** Exercise data follows **

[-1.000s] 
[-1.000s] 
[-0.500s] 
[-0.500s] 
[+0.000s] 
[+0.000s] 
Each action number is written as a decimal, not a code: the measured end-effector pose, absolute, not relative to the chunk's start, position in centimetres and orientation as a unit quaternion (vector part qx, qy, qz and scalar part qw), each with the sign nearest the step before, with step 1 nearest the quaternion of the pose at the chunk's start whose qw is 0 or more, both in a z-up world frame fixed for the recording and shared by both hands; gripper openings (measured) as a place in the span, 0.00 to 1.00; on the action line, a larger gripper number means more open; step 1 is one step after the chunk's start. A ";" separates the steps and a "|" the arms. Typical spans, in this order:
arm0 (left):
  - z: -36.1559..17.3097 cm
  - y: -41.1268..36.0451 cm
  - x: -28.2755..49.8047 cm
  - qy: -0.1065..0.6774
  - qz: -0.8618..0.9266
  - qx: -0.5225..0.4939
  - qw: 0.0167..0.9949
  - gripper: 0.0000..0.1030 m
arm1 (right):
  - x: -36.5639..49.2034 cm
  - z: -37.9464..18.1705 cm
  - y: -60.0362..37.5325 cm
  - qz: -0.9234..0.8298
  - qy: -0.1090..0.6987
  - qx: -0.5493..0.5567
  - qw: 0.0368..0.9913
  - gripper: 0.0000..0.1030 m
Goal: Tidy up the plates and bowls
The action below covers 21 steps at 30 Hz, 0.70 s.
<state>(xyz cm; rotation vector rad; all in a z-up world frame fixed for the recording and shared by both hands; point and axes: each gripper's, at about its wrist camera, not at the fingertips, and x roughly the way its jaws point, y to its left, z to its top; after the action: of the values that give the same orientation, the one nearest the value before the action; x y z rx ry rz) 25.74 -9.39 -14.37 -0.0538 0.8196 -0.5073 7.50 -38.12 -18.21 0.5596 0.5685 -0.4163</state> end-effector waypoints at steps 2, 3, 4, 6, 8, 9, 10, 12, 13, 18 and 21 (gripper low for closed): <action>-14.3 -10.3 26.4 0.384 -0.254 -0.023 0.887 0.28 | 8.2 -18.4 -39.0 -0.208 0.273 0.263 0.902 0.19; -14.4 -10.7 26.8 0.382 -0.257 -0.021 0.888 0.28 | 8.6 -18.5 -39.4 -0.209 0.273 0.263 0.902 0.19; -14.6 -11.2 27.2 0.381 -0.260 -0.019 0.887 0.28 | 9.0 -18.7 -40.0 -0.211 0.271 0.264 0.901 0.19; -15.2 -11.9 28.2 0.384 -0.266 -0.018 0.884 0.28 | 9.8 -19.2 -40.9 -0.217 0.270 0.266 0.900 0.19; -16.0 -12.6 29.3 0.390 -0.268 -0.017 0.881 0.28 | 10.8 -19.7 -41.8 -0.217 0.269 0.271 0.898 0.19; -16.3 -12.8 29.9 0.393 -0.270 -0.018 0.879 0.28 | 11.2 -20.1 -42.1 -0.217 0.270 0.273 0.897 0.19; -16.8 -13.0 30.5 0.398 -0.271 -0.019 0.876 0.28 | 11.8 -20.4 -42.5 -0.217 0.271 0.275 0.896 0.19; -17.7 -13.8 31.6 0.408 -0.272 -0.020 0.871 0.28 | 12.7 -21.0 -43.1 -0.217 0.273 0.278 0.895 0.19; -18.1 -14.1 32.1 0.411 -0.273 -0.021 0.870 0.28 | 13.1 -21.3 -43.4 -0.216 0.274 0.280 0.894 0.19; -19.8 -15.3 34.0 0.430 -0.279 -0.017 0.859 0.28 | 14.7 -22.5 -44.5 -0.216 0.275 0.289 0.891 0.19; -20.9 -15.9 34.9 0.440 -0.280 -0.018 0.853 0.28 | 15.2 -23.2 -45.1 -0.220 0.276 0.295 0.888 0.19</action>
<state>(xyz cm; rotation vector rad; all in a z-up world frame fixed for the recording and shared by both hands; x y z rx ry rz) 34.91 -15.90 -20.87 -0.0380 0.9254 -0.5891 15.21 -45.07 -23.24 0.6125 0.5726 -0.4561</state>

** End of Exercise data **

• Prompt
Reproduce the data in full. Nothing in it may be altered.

• Exercise output
[-1.000s] 
[-1.000s] 
[-0.500s] 
[-0.500s] 
[+0.000s] 
[+0.000s] 
Each action number is written as a decimal, not a code: the measured end-effector pose, absolute, not relative to the chunk's start, position in centimetres and orientation as a unit quaternion (vector part qx, qy, qz and scalar part qw), each with the sign nearest the step before, with step 1 nearest the quaternion of the pose at the chunk's start whose qw is 0 or more, both in a z-up world frame fixed for the recording and shared by both hands; gripper openings (measured) as a place in the span, 0.00 to 1.00; on the action line, a larger gripper number means more open; step 1 is one step after the chunk's start. A ";" separates the steps and a "|" the arms. Typical spans, in this order:
arm0 (left):
  - z: -36.1559..17.3097 cm
  - y: -41.1268..36.0451 cm
  - x: -28.2755..49.8047 cm
  - qy: -0.1065..0.6774
  - qz: -0.8618..0.9266
  - qx: -0.5225..0.4939
  - qw: 0.0167..0.9949
  - gripper: 0.0000..0.1030 m
arm1 (right):
  - x: -36.5639..49.2034 cm
  - z: -37.9464..18.1705 cm
  - y: -60.0362..37.5325 cm
  - qz: -0.9234..0.8298
  - qy: -0.1090..0.6987
  - qx: -0.5493..0.5567
  - qw: 0.0368..0.9913
  - gripper: 0.0000..0.1030 m
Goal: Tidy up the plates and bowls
The action below covers 21 steps at 30 Hz, 0.70 s.
<state>(xyz cm; rotation vector rad; all in a z-up world frame fixed for the recording and shared by both hands; point and axes: each gripper's, at about its wrist camera, not at the fingertips, and x roughly the way its jaws point, y to its left, z to its top; after the action: of the values that give the same orientation, the one nearest the value before the action; x y z rx ry rz) 25.74 -9.39 -14.37 -0.0538 0.8196 -0.5073 7.50 -38.12 -18.21 0.5596 0.5685 -0.4163</state> end-effector waypoints at steps 2, 3, 4, 6, 8, 9, 10, 12, 13, 18 and 21 (gripper low for closed): <action>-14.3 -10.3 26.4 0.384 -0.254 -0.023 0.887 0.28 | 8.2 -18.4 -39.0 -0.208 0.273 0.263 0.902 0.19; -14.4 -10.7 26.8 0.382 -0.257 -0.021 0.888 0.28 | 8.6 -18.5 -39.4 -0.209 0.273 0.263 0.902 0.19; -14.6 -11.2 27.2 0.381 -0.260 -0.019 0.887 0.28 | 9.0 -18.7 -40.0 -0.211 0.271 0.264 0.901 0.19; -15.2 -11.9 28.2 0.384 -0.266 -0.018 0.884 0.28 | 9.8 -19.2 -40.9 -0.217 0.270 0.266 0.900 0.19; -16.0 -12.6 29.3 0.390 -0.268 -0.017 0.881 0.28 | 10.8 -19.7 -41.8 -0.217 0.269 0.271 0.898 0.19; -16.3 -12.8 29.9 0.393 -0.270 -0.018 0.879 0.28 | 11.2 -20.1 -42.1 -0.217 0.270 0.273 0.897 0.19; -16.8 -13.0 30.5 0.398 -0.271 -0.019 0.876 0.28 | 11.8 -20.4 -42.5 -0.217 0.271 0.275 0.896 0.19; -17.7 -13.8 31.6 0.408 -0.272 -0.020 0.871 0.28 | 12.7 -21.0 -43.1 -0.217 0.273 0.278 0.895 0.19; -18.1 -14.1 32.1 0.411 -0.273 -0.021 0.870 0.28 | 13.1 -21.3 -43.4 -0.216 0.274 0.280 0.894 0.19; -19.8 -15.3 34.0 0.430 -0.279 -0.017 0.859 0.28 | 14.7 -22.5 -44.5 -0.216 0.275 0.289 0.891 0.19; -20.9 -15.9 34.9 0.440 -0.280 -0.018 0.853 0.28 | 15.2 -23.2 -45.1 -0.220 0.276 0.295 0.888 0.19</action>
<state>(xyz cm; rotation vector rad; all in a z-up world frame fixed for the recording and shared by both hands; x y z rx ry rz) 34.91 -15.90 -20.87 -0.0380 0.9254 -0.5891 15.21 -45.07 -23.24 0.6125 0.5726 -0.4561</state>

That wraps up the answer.